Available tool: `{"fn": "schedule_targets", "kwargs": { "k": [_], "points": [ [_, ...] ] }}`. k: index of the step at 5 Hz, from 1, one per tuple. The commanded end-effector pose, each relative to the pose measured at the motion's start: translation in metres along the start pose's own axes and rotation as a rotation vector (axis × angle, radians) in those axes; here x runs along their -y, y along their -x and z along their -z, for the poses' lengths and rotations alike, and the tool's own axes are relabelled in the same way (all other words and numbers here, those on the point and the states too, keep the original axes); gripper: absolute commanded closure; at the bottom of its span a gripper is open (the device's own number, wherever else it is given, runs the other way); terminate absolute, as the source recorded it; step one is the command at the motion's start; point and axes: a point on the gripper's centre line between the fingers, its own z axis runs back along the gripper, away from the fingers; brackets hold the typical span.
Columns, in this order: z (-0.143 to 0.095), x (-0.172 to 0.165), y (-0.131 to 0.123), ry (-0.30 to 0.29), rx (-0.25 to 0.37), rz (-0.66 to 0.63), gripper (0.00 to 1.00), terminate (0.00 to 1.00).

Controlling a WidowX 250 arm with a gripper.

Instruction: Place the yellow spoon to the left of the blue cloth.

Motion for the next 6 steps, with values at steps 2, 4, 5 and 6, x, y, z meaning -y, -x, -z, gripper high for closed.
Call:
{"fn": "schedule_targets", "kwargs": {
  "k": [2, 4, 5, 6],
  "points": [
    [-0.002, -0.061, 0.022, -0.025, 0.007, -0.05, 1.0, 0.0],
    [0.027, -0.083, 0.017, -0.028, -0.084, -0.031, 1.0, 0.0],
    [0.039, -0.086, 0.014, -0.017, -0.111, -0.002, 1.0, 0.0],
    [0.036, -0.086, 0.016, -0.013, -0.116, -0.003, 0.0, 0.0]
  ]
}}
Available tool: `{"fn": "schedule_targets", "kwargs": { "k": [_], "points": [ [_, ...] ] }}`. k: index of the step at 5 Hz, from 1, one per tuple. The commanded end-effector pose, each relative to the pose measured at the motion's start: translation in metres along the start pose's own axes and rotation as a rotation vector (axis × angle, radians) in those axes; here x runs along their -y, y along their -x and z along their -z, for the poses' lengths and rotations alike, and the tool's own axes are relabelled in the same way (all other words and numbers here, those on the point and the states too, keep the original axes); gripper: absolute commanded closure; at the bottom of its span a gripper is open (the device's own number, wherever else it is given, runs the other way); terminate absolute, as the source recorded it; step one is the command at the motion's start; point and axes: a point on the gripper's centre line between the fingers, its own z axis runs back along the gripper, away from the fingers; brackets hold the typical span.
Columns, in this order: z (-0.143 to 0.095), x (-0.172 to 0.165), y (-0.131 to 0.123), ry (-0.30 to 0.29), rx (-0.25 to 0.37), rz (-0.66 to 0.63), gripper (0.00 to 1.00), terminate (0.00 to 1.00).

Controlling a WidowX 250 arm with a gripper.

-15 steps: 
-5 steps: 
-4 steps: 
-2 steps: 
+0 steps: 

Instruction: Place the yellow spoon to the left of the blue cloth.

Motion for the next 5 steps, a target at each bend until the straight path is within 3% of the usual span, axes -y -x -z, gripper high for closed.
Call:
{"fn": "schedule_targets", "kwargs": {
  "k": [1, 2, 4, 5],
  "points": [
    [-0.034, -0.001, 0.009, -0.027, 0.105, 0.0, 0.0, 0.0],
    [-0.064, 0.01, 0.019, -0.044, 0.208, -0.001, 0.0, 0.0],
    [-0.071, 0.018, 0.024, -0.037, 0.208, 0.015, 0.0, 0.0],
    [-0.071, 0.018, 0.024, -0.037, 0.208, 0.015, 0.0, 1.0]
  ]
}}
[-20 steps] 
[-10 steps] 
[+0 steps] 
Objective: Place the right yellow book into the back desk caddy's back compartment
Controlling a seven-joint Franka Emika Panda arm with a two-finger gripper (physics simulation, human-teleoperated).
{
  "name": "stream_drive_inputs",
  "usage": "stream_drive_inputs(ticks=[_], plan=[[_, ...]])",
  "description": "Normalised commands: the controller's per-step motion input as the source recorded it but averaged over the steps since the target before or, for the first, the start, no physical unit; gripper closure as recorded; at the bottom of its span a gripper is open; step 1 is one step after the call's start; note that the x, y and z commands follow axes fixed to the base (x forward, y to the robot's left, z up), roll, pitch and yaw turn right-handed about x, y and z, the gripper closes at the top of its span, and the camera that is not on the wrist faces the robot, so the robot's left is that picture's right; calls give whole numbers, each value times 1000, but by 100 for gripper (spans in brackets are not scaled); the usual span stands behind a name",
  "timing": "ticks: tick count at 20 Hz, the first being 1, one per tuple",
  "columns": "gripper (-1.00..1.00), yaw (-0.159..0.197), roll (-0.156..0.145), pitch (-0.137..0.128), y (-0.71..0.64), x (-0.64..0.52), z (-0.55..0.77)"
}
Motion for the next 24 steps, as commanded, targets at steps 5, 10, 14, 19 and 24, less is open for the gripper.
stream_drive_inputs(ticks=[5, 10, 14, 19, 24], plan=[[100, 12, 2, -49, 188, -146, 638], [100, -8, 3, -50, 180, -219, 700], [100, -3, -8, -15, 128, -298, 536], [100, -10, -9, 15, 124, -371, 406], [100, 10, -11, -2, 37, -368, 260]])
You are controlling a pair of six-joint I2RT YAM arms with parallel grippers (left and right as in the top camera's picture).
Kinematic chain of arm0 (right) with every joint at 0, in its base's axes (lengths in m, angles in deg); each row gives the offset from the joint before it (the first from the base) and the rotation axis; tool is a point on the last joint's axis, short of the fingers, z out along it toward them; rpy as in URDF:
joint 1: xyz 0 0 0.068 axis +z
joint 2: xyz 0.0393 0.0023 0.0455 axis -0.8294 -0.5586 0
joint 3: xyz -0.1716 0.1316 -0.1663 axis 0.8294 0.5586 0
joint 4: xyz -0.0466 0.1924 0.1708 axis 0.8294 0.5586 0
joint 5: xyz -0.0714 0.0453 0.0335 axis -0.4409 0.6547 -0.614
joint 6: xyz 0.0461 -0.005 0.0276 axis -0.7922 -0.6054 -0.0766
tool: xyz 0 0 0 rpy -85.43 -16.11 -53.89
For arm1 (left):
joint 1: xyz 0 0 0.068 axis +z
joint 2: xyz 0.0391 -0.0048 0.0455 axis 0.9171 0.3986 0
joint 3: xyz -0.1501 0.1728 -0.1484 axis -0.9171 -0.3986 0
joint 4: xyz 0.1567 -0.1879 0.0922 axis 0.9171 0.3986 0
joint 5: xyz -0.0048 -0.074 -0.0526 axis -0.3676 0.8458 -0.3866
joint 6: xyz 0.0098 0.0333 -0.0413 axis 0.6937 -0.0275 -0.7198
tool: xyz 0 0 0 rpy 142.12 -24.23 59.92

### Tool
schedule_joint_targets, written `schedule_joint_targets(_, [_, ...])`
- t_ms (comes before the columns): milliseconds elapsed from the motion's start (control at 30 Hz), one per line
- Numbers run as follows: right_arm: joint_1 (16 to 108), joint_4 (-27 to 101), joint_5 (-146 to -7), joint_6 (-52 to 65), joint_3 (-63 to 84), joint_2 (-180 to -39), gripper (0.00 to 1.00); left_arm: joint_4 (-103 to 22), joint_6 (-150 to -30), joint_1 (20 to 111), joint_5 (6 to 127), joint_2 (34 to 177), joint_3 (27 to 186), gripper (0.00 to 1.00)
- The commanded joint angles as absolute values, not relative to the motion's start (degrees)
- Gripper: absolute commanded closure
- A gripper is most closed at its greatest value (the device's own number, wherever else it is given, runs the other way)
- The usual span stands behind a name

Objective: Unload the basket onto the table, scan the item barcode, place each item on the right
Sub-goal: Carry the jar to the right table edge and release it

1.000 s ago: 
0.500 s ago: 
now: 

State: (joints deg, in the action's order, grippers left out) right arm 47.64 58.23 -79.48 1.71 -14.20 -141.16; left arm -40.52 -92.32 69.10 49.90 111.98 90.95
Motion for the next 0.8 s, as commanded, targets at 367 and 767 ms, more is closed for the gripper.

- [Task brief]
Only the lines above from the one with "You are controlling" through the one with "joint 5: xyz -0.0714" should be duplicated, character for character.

- [Response for this exercise]
You are controlling a pair of six-joint I2RT YAM arms with parallel grippers (left and right as in the top camera's picture).
Kinematic chain of arm0 (right) with every joint at 0, in its base's axes (lengths in m, angles in deg); each row gives the offset from the joint before it (the first from the base) and the rotation axis; tool is a point on the last joint's axis, short of the fingers, z out along it toward them; rpy as in URDF:
joint 1: xyz 0 0 0.068 axis +z
joint 2: xyz 0.0393 0.0023 0.0455 axis -0.8294 -0.5586 0
joint 3: xyz -0.1716 0.1316 -0.1663 axis 0.8294 0.5586 0
joint 4: xyz -0.0466 0.1924 0.1708 axis 0.8294 0.5586 0
joint 5: xyz -0.0714 0.0453 0.0335 axis -0.4409 0.6547 -0.614

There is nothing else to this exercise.